One of these museums, in the Netherlands, is Zuiderzeemuseum in Enkhuizen, dedicated to preserving the cultural heritage of the Zuiderzee region.

Enkhuizen is a charming town on the shores of Ijsselmeer, a former important fishing port until the Zuiderzee was closed off in 1932 by the construction of the Afsluitdijk, the dam that cut the connection to the sea. Signs of its past can be seen all over the place, and the town’s connection to the water is still an important one nowadays. Enkhuizen has a big harbour, full of modern boats and is a good starting point for boat rides and water sports. The Zuiderzee Museum tries to preserve a part of that life for us to see and for the locals to remember their history. The outdoor part of it is built like a real village, canals and churches and all, including a few animals here and there; many of the houses are the original ones, transported from their location to the museum, others are perfect replicas.

Zuiderzee Museum

There are over 140 historical buildings in Zuiderzeemuseum, that recreate life in the region as it was a century ago. You can wander around the place and – my favourite part — enter the buildings to see the interiors, which are replicated as well. Of course, the food you’ll see on the table is made of plastic, but it looks so real that you expect at any moment to be seated and invited to try it. The museum is peppered with ateliers where you can watch craftsmen at work; they’re dressed in traditional costumes and can answer to all the questions a visitor can have about that particular craft. There’s even a smokehouse where you can enjoy smoked fish for lunch; kids can wear the traditional costumes and craft boats from a pair of clogs, or learn to milk the (fake) cow, or just run around playing centuries-old games.

One thing I like about Zuiderzeemuseum is the authentic way in which is presented and that there is no regular souvenir shop selling wooden tulips clicheś. You can buy, instead, handmade objects from the ateliers, which I find amazing. You can easily spend half a day there and even longer. I didn’t have time to see everything in half a day, also because of the Corona regulations that allowed only two people in a house at a time.
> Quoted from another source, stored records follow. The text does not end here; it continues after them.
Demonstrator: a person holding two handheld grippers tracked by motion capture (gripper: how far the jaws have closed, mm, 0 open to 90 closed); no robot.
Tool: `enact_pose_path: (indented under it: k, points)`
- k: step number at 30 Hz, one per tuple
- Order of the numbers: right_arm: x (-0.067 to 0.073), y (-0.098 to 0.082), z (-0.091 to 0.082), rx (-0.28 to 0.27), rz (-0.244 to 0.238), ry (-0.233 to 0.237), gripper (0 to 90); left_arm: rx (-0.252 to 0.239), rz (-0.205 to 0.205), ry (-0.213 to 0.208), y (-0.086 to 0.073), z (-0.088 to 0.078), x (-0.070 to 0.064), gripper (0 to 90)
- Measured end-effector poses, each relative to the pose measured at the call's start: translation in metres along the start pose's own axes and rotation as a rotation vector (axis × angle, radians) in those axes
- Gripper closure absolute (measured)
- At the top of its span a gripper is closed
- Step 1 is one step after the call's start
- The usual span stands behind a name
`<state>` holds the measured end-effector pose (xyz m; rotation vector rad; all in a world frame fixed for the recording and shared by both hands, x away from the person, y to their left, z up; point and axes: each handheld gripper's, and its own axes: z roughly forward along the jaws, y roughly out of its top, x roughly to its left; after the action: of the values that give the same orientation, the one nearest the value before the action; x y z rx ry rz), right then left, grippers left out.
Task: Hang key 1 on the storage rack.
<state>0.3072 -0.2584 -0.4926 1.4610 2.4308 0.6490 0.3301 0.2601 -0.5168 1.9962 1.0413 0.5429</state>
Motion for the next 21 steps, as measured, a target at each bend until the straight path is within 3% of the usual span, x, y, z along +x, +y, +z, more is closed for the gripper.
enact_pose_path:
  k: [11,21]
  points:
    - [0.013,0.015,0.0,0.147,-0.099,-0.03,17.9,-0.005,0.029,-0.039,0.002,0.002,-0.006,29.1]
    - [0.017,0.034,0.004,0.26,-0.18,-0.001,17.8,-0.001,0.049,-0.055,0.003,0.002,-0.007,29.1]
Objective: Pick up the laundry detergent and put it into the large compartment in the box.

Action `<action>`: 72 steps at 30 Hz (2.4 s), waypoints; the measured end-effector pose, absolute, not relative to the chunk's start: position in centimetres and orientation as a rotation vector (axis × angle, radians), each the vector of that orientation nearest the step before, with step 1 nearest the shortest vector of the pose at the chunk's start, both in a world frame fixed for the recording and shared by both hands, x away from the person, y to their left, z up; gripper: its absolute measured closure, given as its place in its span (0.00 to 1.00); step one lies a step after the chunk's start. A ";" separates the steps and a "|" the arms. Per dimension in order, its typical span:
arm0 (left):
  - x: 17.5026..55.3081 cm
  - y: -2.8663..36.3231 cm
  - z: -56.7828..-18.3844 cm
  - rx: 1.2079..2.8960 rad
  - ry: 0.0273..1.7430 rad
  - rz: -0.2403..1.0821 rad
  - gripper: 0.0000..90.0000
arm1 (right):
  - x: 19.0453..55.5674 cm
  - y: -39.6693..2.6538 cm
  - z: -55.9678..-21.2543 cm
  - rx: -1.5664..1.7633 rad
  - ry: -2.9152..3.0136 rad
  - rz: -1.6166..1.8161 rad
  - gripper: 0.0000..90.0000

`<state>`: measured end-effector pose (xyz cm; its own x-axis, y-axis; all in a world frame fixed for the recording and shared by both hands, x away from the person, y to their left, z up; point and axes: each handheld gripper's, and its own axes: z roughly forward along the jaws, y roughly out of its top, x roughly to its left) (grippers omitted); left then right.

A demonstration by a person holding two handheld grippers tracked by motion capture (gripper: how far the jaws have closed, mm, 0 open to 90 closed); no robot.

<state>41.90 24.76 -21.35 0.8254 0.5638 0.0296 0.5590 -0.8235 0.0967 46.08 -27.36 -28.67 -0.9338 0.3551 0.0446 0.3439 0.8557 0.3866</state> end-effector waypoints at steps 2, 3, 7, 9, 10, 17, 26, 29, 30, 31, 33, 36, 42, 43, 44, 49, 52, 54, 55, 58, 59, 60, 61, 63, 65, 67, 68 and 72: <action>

Which was good because you could actually see the place, without people stepping on each other toes to get the best pictures. And I can always go back there and see the rest, maybe this time in winter or spring.

How to get there: take the train to Enkuizen and then you can walk from the train station, following the old fashioned street signs (or Google Maps). Don’t forget to take a walk in the beautiful town afterwards.